New generations of dynamic RAM (random access memory) improve the I/O between the CPU and the computer’s main memory. GPUs (graphics processing units) take over graphics processing, reducing the I/O needed for rendering graphics while also boosting performance significantly, especially in computer games.
But the GPU’s immense power has also led to new application areas where highly parallelised computations are required. A GPU will accelerate machine learning and inference engines for artificial intelligence (AI)-powered decision-making.
Is there a case for in-storage data processing?

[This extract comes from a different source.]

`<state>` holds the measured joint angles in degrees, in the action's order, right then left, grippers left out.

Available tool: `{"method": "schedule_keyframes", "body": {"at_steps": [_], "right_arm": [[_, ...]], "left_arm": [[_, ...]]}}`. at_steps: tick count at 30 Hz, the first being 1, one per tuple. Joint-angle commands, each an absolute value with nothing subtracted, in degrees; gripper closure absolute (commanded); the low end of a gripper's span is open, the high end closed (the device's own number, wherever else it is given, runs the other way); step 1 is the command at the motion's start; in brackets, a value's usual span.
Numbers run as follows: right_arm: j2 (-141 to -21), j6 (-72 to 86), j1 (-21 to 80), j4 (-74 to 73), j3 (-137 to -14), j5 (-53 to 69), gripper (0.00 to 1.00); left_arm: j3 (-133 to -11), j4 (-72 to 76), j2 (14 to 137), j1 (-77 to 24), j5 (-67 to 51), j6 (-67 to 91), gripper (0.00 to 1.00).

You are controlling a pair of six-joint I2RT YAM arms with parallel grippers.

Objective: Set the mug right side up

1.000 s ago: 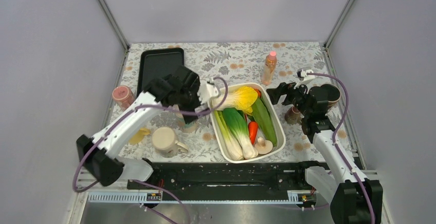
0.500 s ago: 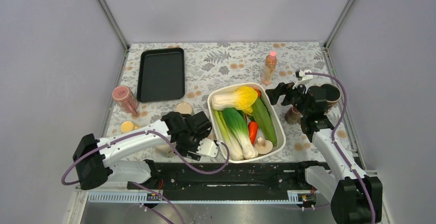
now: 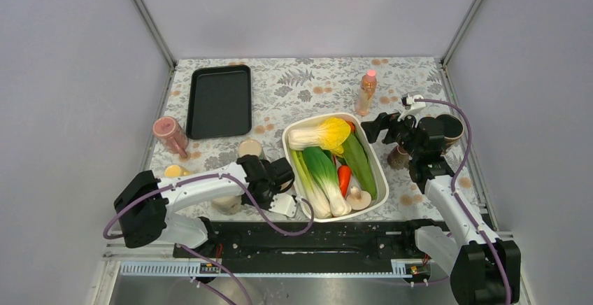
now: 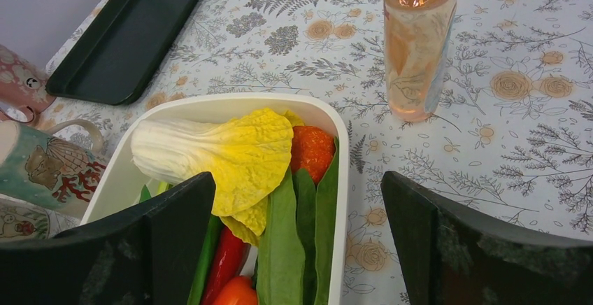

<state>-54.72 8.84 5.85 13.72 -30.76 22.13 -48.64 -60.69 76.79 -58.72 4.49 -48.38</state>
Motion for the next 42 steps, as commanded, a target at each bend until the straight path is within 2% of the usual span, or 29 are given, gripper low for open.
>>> {"method": "schedule_keyframes", "body": {"at_steps": [1, 8, 12, 17, 21, 25, 31, 38, 42], "right_arm": [[-53.99, 8.39, 6.33, 15.54, -32.85, 22.36, 0.01], [-53.03, 8.78, 6.33, 15.19, -33.19, 23.33, 0.01], [-52.42, 9.30, 6.63, 14.92, -33.47, 24.97, 0.01], [-52.73, 10.34, 7.22, 15.79, -33.95, 27.92, 0.01], [-53.36, 11.73, 8.94, 16.52, -34.69, 31.49, 0.01], [-54.44, 14.21, 14.04, 17.62, -35.58, 37.01, 0.01], [-56.70, 17.02, 28.15, 19.11, -36.72, 46.55, 0.01], [-60.05, 26.02, 35.22, 27.75, -36.00, 40.47, 0.01], [-64.15, 31.24, 37.84, 34.35, -36.58, 42.90, 0.01]], "left_arm": [[-51.02, -61.31, 78.46, -58.89, 2.49, -46.51, 1.00], [-59.61, -59.35, 72.96, -58.05, 0.27, -42.56, 1.00], [-65.85, -58.17, 68.89, -54.93, -5.29, -40.35, 1.00], [-67.52, -56.09, 66.55, -53.12, -10.16, -36.62, 1.00], [-66.62, -48.40, 65.66, -50.98, -8.43, -32.23, 1.00], [-68.96, -41.49, 65.56, -45.81, -11.40, -25.65, 1.00], [-74.98, -38.97, 65.86, -41.25, -18.10, -17.70, 1.00], [-81.91, -37.43, 66.22, -40.01, -24.03, -8.99, 1.00], [-84.98, -37.84, 66.89, -39.96, -25.21, -7.24, 1.00]]}}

Software runs on data and data is often regarded as the “new oil”. So it makes sense to put data as close as possible to where it is being processed, in order to reduce latency for performance-hungry processing tasks. Some architectures call for big chunks of memory-like storage located near the compute function, while, conversely, in some cases it makes more sense to move the compute nearer to the bulk storage.
The growth of data has led to some in the industry asking whether storage devices can be used in a way analogous to the GPU, to accelerate data-processing tasks. This is the realm of computational storage, a term used to describe a combination of software and hardware to offload and alleviate constraints on existing compute, memory and storage, in a bid to improve application performance and/or infrastructure efficiency.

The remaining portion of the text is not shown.